Ce qui est dramatique à la radio c’est qu’il n’y a plus aucun appareil critique. Il n’y a aucun appareil critique en face, c’est ça qui est dramatique. Parce que je pense – et c’est pour ça que la radio n’a pas réussi à atteindre vraiment le statut de l’art – qu’un art vit aussi… de lui d’abord, de son existence, de ce qu’il propose – oui, propose… et puis de la façon dont il est reçu. Or il n’y a aucun appareil critique. Il n’y a pas une critique de radio. Il y a eu une époque, quand même, où il y avait une certaine attention aux programmes ; maintenant il n’y a plus que Télérama qui publie des petites informations sur la radio. Il y a eu autrefois, quand même, La Chambre d’écho, la revue du Club d’Essai [5], les Cahiers [d’étude de radio-télévision], avec des articles de Bachelard, de Tardieu [6], etc. J’ai d’ailleurs recueilli tout ça, je voulais les publier, je n’en ai jamais eu les moyens, et puis je n’ai jamais eu le temps de poursuivre. J’ai toute une petite collection de prête. Des écrits sur la radio il y en a très très peu : il y a quelques écrits des futuristes italiens, qui proposaient des choses [7] ; il y a quelques textes de Brecht [8]… Il y aurait un corpus très intéressant à composer.

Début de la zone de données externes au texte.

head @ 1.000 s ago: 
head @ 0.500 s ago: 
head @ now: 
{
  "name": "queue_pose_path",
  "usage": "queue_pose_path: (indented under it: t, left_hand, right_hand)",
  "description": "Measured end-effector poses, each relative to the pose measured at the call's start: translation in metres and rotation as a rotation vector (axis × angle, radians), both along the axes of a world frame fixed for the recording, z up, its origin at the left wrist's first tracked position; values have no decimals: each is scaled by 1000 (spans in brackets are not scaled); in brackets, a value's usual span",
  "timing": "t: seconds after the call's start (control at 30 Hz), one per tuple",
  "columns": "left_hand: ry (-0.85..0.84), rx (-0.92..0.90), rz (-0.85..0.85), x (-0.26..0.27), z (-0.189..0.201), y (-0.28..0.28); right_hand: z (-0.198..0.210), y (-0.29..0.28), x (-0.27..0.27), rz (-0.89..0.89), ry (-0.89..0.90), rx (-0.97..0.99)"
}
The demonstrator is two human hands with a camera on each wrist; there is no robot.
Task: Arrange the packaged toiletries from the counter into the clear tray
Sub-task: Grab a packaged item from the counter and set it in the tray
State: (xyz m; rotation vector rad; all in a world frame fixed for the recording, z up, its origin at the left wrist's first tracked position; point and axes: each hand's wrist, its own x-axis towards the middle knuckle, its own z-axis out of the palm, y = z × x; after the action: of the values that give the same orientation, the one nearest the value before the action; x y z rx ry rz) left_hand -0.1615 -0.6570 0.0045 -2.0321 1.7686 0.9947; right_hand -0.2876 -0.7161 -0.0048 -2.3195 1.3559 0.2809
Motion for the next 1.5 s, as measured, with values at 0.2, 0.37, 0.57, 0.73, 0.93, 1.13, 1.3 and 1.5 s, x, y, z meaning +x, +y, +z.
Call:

En fait la radio souffre aussi de la communication, c’est-à-dire qu’on est envahi par une maladie qui s’appelle communication, dont on n’arrive pas à se débarrasser, parce qu’elle n’a aucun sens, elle n’est plus naturelle. Le drame c’est que, d’un côté il y a une toute petite fourmi, et puis de l’autre côté il y en a dix mille. Et elles sont toutes valables. Mais la toute petite fourmi, évidemment, on finit par ne plus l’entendre, ne plus la voir. Or c’est à partir de l’instant où quelqu’un peut s’exprimer personnellement qu’il pourra communiquer quelque chose vraiment. Sinon il est un transmetteur, il est… c’est beaucoup plus flou. Vous croyez que le père Léautaud avait le souci de communiquer ? Non, de s’exprimer. Et les gens d’ailleurs, la plupart, l’ont reçu. Certains ne recevaient que le côté clownesque, etc., et n’attendaient pas ce qu’il pouvait y avoir de plus profond, par-delà effectivement tout un aspect d’humeur, mais… je crois que c’est ça qu’il faut préserver. Même s’il ne s’agit pas que toute la radio soit comme ça.

Filet musical

Alain Trutat ‒ Très grossièrement, que ce je distingue toujours, c’est la radio-diffusion – je ne parle pas de l’institution, de l’organisme ni de l’établissement, mais de la radiodiffusion –, c’est-à-dire tout ce qui est diffusé par la radio, où elle ne sert que de support, et la radio-phonie, qui est le lieu où, à un certain moment, la phonie, c’est-à-dire les sons, est utilisée aussi pour être une sorte de communication – puisque vous me parliez de communication.

Agathe Mella ‒ Oui, mais spécifique à la radio.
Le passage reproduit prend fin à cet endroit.